In a November 2015 report entitled “Lessons from Latin America: The early landscape of health care public-private partnerships,” accountancy firm PwC noted that while Mexico, along with Chile and Peru, led the pack in terms of PPP health care, “Mexico’s initial projects involved tertiary facilities located outside of the capital region, where social need was high but availability of resources was low. Consequently, these hospitals have struggled with physician recruitment and low occupancy rates during their initial years of operation.”

New Model

In January 2012 Mexico passed the PPP law (see legal framework). The law clarified existing federal legislation, strengthened the selection and decision making process, provided equal rights to foreign and local firms, and determined that the bidding process be undertaken with sufficient public notification. The new law applies to all federal PPP projects and all state PPP projects that receive more than 50% of their funds from the federal government. Importantly, the new law also opened the door for unsolicited proposals from the private sector, which had the effect of increasing activity in infrastructure projects. For public health projects, private firms bid for contracts that include the design, construction, provision of equipment and the provision of non-medical operations for a period of 25 years.

Second Generation

Under the 2012 legislation seven further hospital projects are being developed. The smallest, a 66-bed complex in Mérida, the capital of Yucatán state, began construction in October 2016, and is due to receive its first patients in early 2018 following an investment of MXN603m ($36.3m).

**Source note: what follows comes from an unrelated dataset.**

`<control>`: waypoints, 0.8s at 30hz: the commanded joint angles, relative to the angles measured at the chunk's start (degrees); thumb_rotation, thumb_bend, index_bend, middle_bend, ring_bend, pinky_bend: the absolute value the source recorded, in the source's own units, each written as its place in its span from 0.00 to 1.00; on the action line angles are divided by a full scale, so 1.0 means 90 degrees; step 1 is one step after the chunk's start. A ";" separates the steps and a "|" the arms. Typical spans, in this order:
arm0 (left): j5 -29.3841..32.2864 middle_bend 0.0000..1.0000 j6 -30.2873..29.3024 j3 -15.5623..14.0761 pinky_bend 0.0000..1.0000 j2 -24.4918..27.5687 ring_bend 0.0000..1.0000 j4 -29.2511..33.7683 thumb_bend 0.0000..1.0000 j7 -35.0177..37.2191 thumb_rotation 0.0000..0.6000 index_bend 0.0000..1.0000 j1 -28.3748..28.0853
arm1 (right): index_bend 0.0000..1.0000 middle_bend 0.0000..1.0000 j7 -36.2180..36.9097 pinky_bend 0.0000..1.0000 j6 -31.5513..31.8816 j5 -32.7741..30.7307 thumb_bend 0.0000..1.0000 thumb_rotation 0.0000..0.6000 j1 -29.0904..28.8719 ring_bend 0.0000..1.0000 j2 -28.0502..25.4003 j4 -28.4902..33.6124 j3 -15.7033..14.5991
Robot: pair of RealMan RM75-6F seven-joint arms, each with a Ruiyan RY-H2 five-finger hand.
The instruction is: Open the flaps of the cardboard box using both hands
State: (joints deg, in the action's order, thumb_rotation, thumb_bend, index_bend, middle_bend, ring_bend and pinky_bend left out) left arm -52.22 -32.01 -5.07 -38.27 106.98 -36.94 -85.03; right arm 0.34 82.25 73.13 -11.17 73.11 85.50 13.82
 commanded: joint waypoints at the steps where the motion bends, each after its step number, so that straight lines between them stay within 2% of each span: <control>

In September 2016 the Mexican Institute of Social Security (Instituto Mexicano de Securidad Social, IMSS) opened the tender process for a new hospital in the state of Chiapas, where health care provision is at its weakest. The facility will contain 180 beds and 31 consulting rooms and will cost MXN1.4bn ($84.4m), of which the federal government contributed MXN563m in 2016 and will add a further MXN794m ($47.9m) in 2017.

In January 2017 IMSS relaunched the tender process for a new hospital in Bahía de Banderas in Nayarit state. Consisting of 32 consulting rooms and 144 beds, the estimated capex is MXN1.1bn ($66.3m) to be paid by the federal government. In the same month construction began on a 155-bed hospital built for the Institute of Social Security and Services for Government Employees’s (Instituto de Seguridad y Servicios Sociales de los Trabajadores del Estado, ISSSTE) patients in Villahermosa in Tabasco state. The project is scheduled for completion in mid-2018 with a price tag of MXN900m ($54.2m). The three biggest projects will be built in central and northern Mexico. In the south of Mexico City an ISSSTE hospital will be developed in a building donated by city authorities.

The 365-bed ISSSTE complex will cost an estimated MXN1.5bn ($90.4m), and is due to receive its first patients in October 2018. In the central Mexico State, a new hospital in the city of Tepotzotán featuring 260 beds and 43 consulting rooms, is expected to cost around MXN1.7bn ($102.5m). Finally, in Nuevo León, the municipality of García will receive a new 260-bed and 38-consulting-room hospital for a total project investment of MXN1.8bn ($108.5m).